> _Assignment_
When you reach the line that contains "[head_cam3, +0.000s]" in the data below, start reproducing lines exactly, and stop after the line that contains "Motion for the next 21".

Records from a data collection
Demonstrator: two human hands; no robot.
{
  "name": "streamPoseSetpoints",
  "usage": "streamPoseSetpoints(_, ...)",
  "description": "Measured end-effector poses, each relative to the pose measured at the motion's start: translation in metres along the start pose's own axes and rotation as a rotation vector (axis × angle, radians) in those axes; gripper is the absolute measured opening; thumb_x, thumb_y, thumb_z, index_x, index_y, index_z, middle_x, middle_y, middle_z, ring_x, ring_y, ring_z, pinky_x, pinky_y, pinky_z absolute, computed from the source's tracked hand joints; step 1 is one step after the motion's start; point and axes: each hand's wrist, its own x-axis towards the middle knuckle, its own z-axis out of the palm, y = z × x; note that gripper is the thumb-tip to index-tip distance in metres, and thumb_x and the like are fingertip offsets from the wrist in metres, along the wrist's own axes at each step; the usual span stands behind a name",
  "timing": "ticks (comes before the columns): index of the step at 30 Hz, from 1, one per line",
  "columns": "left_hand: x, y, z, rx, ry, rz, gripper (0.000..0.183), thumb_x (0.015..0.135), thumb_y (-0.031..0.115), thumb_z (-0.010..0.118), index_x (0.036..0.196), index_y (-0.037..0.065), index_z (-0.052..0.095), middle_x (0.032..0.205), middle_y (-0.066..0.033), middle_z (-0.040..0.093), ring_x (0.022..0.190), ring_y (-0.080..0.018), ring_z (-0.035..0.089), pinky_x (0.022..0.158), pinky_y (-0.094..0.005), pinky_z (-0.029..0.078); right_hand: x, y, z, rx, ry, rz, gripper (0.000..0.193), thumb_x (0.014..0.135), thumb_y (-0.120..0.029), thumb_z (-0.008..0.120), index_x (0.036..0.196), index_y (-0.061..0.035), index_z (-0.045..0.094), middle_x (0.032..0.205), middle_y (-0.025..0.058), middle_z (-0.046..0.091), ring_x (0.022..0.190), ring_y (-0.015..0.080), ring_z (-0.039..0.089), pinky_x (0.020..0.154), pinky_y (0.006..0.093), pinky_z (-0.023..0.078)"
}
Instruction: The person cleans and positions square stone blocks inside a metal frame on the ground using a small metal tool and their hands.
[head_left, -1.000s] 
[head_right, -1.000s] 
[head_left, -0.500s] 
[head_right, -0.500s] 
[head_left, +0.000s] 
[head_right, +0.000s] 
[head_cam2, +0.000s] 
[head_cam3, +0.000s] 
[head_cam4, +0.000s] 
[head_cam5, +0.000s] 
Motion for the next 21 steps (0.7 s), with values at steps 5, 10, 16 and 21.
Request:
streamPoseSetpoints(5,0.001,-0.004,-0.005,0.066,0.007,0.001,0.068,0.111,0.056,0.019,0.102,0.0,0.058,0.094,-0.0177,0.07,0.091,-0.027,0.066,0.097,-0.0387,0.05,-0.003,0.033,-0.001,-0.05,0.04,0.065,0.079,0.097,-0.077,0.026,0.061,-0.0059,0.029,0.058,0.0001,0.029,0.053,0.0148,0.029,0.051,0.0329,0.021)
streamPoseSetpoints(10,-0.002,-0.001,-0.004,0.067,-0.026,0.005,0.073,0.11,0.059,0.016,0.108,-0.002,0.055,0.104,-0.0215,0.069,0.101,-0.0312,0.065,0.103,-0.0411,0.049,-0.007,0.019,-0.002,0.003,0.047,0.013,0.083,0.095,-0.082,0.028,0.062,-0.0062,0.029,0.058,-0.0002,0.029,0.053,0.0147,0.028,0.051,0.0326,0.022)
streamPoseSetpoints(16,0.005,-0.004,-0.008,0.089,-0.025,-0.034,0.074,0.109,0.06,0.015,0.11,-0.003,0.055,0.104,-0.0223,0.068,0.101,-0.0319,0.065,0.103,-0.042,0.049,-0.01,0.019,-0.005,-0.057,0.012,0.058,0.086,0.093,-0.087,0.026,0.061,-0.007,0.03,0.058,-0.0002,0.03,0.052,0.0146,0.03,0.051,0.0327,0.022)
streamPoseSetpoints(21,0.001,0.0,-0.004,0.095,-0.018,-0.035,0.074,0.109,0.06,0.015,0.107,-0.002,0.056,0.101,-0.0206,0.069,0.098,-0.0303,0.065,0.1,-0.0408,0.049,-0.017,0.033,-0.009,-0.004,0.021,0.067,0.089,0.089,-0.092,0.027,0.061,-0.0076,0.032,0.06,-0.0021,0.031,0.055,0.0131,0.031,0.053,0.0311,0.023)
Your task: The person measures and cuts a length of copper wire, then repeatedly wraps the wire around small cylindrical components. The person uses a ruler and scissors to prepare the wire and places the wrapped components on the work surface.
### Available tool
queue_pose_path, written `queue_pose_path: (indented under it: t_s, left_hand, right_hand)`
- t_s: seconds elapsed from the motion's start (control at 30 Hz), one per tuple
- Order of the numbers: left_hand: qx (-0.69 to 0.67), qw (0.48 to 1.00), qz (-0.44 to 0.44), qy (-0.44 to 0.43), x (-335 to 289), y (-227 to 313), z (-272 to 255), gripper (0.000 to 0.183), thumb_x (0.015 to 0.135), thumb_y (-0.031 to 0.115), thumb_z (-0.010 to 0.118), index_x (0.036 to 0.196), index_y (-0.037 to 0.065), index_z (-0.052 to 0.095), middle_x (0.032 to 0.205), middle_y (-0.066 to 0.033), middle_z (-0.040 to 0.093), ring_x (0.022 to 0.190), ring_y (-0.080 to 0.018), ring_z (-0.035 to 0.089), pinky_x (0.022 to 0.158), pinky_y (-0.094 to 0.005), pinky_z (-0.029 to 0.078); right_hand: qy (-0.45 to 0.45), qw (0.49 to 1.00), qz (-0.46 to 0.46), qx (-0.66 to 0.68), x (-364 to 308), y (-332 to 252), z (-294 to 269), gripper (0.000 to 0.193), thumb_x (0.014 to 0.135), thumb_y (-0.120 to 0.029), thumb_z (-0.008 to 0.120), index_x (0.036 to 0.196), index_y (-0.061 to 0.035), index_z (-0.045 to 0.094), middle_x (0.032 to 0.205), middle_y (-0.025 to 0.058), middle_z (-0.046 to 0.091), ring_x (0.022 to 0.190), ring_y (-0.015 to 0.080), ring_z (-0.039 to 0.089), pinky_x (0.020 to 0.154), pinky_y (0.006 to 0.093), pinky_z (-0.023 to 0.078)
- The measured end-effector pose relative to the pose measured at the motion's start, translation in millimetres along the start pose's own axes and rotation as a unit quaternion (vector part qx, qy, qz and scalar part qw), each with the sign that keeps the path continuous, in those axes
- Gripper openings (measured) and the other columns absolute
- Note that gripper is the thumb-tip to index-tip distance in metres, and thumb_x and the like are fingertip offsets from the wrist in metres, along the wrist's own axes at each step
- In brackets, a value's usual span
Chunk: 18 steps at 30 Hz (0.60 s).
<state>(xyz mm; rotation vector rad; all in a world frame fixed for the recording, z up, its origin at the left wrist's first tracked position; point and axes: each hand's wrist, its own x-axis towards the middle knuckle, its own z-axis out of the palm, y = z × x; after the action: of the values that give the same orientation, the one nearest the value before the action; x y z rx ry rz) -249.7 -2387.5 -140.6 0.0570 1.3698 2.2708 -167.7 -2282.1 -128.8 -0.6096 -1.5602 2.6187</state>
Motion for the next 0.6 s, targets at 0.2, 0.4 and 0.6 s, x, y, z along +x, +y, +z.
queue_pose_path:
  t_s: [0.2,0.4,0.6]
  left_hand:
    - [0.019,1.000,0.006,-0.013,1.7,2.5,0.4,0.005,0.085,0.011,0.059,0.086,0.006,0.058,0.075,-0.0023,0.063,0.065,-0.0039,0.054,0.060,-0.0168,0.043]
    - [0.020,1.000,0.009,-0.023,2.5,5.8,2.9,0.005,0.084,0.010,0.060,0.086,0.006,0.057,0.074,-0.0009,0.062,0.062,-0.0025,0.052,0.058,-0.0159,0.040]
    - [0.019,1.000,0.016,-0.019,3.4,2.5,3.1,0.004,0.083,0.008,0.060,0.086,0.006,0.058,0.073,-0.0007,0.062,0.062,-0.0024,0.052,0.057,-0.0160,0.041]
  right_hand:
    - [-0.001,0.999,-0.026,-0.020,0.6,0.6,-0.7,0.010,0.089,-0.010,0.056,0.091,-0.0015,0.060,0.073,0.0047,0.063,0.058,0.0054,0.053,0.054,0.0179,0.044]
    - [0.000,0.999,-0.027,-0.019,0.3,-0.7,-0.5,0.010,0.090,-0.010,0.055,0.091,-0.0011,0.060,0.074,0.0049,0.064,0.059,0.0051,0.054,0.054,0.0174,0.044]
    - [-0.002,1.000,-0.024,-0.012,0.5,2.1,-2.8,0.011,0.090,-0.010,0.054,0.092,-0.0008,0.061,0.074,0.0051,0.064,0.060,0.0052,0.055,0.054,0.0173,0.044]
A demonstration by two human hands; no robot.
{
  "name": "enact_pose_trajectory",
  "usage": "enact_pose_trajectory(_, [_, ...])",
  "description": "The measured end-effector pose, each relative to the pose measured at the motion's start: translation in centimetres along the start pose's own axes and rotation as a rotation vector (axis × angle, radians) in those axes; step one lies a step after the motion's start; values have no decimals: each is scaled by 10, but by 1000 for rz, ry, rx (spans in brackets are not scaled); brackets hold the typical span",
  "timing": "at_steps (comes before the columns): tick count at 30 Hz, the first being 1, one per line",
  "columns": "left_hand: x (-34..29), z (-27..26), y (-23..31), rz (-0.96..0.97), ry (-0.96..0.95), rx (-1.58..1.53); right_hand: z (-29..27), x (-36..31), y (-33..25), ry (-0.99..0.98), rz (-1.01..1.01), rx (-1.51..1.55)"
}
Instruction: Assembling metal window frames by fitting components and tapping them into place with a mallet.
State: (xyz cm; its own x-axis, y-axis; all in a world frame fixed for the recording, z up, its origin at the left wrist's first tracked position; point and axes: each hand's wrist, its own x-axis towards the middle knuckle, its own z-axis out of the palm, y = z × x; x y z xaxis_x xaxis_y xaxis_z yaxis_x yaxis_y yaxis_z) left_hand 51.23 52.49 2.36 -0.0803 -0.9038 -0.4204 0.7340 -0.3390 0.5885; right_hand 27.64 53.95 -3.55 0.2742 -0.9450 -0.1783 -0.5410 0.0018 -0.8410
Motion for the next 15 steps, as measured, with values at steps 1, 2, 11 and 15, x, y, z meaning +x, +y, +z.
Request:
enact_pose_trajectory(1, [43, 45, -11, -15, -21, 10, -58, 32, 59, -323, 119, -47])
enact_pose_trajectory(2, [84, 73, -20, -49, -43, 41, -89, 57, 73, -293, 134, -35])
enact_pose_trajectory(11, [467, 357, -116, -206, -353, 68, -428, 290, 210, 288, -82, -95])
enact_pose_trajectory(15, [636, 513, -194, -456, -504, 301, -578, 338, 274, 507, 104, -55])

> _Answer to the problem_
[head_cam3, +0.000s] 
[head_cam4, +0.000s] 
[head_cam5, +0.000s] 
Motion for the next 21 steps (0.7 s), with values at steps 5, 10, 16 and 21.

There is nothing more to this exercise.